▸ Task details
Go through the listing below, count the lines that contain "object", and state the number alone.

* * * *

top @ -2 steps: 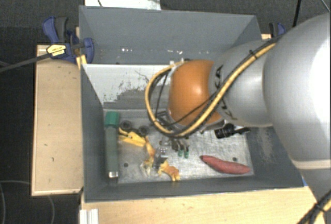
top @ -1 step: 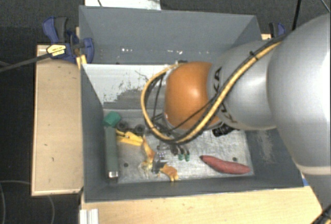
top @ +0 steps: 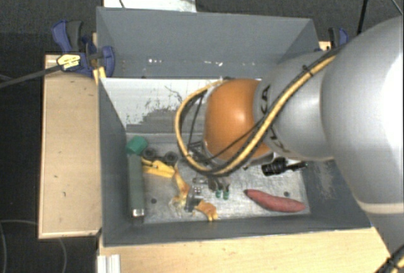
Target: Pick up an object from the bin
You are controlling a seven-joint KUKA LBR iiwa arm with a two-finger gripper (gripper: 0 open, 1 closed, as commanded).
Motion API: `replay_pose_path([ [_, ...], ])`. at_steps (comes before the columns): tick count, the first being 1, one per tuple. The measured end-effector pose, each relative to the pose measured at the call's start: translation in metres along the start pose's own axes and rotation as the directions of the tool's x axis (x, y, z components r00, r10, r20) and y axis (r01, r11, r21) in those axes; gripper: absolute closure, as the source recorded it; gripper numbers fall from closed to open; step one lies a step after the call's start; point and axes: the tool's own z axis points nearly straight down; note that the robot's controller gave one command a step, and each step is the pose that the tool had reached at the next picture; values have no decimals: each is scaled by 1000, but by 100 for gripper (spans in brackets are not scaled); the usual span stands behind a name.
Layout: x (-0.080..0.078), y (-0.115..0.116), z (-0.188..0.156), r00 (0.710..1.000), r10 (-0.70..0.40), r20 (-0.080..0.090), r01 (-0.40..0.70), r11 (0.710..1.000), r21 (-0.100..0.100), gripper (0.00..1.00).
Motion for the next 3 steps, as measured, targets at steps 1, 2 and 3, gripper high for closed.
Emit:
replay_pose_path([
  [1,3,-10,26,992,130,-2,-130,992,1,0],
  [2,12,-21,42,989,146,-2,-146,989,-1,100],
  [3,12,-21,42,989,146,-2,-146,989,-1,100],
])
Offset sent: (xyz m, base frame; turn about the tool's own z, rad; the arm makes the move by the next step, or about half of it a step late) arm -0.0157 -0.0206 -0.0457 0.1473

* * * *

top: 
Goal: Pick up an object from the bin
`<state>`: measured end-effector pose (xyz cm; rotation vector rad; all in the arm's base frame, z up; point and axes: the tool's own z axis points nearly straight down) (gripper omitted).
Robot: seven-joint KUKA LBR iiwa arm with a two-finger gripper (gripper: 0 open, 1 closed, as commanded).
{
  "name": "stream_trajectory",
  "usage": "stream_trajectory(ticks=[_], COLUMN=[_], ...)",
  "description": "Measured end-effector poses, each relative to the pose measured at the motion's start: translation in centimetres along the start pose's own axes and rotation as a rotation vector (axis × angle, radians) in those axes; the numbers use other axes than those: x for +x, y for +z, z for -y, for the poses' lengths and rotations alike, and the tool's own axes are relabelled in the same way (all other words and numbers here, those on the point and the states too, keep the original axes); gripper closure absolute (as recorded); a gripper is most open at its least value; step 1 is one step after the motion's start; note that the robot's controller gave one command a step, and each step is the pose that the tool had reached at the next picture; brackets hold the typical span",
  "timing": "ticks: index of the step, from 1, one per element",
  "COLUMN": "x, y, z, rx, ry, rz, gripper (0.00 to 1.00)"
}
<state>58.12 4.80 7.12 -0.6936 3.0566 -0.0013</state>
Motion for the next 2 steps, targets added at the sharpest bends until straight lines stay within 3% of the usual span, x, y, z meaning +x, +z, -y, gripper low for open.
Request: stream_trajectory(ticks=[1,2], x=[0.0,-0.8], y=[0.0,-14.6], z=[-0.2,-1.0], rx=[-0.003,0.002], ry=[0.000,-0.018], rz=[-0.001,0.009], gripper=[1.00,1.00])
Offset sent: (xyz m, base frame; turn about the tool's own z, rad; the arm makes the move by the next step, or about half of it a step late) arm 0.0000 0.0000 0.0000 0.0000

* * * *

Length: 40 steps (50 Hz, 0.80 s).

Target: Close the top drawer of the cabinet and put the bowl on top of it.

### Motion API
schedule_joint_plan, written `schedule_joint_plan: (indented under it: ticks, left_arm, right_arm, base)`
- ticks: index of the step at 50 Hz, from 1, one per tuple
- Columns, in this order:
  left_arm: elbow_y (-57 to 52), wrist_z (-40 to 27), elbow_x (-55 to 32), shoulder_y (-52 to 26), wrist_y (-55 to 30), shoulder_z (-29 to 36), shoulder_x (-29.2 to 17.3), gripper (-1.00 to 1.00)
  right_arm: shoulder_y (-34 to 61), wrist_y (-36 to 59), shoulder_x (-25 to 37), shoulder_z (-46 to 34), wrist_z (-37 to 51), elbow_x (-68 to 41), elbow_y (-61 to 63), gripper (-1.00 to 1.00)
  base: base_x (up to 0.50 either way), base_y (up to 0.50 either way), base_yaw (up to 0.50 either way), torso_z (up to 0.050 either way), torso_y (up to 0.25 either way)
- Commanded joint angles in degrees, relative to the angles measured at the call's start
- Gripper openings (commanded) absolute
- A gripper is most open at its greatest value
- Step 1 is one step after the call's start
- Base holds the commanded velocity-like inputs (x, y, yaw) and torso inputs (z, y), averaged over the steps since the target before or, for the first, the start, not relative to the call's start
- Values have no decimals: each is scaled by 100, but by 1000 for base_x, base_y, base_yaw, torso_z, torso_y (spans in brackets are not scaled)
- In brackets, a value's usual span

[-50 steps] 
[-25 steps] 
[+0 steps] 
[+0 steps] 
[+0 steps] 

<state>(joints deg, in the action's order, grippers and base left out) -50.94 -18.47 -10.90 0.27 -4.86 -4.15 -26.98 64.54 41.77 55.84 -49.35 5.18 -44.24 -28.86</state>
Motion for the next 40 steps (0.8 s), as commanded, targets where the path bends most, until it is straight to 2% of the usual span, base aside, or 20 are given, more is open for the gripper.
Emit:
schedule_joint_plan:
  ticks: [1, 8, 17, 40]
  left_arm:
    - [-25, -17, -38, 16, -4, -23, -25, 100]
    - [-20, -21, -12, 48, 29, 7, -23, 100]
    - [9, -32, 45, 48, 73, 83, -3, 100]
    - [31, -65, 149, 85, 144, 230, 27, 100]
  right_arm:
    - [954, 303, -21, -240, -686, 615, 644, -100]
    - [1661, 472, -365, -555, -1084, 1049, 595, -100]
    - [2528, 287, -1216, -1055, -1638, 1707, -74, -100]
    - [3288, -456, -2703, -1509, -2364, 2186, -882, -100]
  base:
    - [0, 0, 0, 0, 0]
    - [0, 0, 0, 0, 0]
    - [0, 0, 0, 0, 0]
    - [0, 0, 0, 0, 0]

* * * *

▸ Finished task
2